■ The problem
From the entries below, transcribe exactly the lines between the line holding "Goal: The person" and the line holding "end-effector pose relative", inclusive; skip all other lines.

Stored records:
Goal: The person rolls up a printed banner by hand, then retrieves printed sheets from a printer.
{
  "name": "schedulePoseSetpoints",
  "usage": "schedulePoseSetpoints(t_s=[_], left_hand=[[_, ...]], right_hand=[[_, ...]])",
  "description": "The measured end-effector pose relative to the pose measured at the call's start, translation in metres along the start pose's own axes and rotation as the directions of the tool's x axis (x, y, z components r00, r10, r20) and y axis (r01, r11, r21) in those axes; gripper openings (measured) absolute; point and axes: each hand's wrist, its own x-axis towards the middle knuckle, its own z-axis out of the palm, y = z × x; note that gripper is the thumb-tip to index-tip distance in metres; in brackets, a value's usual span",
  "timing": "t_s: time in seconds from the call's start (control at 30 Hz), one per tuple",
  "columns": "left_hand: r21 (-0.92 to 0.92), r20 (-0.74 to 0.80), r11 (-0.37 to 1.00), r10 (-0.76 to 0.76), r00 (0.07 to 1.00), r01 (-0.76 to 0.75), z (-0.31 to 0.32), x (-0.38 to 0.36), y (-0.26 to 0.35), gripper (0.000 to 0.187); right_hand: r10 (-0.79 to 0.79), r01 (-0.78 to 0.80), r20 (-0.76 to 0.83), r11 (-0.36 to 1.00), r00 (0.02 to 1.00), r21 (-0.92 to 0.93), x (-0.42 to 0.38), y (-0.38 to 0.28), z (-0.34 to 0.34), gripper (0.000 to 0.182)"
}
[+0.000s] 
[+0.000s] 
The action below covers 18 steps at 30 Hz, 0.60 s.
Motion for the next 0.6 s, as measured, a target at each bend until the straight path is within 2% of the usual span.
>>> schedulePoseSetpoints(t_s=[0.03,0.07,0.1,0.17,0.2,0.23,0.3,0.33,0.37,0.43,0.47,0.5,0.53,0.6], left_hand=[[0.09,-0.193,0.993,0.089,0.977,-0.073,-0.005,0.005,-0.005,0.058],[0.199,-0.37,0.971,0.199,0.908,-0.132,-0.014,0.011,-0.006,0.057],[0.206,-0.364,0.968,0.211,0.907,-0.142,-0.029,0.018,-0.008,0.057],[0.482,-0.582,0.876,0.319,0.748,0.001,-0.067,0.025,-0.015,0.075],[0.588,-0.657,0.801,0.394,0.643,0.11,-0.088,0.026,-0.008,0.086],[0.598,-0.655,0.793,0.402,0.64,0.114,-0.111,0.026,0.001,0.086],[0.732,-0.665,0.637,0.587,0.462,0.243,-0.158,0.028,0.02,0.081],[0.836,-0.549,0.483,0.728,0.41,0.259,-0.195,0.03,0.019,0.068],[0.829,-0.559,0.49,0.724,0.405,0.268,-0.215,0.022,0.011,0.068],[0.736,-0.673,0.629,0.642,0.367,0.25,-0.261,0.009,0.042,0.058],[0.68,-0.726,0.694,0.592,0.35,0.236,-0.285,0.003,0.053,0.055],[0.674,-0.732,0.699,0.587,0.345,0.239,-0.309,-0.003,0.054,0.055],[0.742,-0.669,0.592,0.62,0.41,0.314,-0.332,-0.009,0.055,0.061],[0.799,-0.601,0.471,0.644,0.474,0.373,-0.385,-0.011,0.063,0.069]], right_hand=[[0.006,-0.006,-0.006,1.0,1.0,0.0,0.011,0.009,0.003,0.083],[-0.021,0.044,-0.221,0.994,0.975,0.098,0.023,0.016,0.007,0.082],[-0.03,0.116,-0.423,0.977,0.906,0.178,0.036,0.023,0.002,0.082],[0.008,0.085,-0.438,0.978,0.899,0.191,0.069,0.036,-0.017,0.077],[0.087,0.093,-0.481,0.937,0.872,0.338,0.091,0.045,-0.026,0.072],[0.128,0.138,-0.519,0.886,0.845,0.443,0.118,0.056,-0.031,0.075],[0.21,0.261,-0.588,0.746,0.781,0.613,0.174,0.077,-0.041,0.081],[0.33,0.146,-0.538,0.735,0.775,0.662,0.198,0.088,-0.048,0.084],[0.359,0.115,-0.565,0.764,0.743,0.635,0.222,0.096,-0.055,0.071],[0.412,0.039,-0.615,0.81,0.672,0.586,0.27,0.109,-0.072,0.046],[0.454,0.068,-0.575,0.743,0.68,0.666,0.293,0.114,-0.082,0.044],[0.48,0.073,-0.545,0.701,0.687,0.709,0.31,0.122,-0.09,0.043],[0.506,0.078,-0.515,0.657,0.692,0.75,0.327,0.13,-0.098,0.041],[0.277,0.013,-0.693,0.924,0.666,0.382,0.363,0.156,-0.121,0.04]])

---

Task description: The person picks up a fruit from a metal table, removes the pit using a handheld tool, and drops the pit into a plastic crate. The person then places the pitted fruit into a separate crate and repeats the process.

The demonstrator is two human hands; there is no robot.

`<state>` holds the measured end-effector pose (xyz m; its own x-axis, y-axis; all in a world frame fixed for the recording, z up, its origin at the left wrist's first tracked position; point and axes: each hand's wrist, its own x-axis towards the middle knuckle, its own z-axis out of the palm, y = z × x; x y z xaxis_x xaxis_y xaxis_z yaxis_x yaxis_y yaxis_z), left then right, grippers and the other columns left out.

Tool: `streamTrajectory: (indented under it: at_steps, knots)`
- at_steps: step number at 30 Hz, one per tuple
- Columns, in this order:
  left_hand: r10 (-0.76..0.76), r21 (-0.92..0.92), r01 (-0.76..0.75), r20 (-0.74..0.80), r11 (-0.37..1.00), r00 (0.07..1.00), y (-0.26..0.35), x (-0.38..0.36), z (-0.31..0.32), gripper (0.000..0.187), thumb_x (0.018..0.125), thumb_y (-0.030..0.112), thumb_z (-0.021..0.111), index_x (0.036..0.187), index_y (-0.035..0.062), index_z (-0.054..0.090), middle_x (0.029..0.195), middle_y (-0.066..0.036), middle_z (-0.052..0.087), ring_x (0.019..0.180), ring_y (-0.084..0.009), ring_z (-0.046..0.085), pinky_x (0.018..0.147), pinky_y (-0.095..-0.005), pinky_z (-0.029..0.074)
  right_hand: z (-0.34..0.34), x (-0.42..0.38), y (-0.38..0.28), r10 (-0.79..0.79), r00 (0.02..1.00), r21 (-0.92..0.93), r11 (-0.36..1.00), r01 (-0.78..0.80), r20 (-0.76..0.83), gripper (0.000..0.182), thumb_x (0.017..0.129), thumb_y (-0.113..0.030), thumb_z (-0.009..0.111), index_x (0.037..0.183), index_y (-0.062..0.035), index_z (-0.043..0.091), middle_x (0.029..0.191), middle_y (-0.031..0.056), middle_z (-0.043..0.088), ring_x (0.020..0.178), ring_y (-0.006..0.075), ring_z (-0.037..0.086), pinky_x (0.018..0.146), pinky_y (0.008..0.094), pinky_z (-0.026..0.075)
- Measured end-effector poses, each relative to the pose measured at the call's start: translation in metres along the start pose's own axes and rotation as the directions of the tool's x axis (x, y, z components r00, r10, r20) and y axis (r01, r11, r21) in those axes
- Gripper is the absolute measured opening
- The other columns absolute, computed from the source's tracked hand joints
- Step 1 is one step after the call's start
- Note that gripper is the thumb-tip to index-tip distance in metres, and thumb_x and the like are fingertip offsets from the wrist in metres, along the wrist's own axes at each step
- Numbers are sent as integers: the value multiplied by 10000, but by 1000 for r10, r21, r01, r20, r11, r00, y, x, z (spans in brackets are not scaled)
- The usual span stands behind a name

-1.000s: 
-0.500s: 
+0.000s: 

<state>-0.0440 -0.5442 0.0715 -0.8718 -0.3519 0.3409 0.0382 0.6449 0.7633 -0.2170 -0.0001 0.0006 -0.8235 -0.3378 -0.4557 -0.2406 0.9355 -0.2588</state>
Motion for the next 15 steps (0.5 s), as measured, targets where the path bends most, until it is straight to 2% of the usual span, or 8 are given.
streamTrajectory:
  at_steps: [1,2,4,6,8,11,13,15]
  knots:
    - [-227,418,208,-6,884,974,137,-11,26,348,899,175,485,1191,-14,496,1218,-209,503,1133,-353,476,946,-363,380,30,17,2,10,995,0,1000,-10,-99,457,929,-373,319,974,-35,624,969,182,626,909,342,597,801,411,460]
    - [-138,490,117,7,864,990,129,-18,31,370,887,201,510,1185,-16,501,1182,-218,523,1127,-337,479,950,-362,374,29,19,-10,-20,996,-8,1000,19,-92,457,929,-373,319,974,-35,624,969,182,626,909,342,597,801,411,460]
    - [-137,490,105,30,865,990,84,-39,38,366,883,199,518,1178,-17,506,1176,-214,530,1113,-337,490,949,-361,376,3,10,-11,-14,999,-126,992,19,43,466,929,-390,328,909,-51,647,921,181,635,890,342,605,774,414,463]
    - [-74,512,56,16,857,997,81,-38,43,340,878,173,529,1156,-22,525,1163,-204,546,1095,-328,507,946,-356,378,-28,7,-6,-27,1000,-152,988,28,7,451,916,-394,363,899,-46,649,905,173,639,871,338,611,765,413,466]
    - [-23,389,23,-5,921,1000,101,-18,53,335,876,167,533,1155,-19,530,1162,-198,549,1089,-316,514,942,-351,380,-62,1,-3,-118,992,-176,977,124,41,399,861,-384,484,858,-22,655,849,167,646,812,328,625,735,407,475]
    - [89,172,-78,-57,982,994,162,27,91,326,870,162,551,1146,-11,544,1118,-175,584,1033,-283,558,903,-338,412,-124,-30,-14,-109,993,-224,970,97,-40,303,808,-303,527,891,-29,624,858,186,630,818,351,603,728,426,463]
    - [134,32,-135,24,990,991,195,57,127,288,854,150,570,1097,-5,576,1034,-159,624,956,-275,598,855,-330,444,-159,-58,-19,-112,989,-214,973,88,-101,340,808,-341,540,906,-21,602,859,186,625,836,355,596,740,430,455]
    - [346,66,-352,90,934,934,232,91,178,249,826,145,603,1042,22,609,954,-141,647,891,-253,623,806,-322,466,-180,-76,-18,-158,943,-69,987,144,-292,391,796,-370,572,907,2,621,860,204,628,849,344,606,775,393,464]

■ Solved exercise
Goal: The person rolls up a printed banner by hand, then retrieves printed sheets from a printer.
{
  "name": "schedulePoseSetpoints",
  "usage": "schedulePoseSetpoints(t_s=[_], left_hand=[[_, ...]], right_hand=[[_, ...]])",
  "description": "The measured end-effector pose relative to the pose measured at the call's start, translation in metres along the start pose's own axes and rotation as the directions of the tool's x axis (x, y, z components r00, r10, r20) and y axis (r01, r11, r21) in those axes; gripper openings (measured) absolute; point and axes: each hand's wrist, its own x-axis towards the middle knuckle, its own z-axis out of the palm, y = z × x; note that gripper is the thumb-tip to index-tip distance in metres; in brackets, a value's usual span",

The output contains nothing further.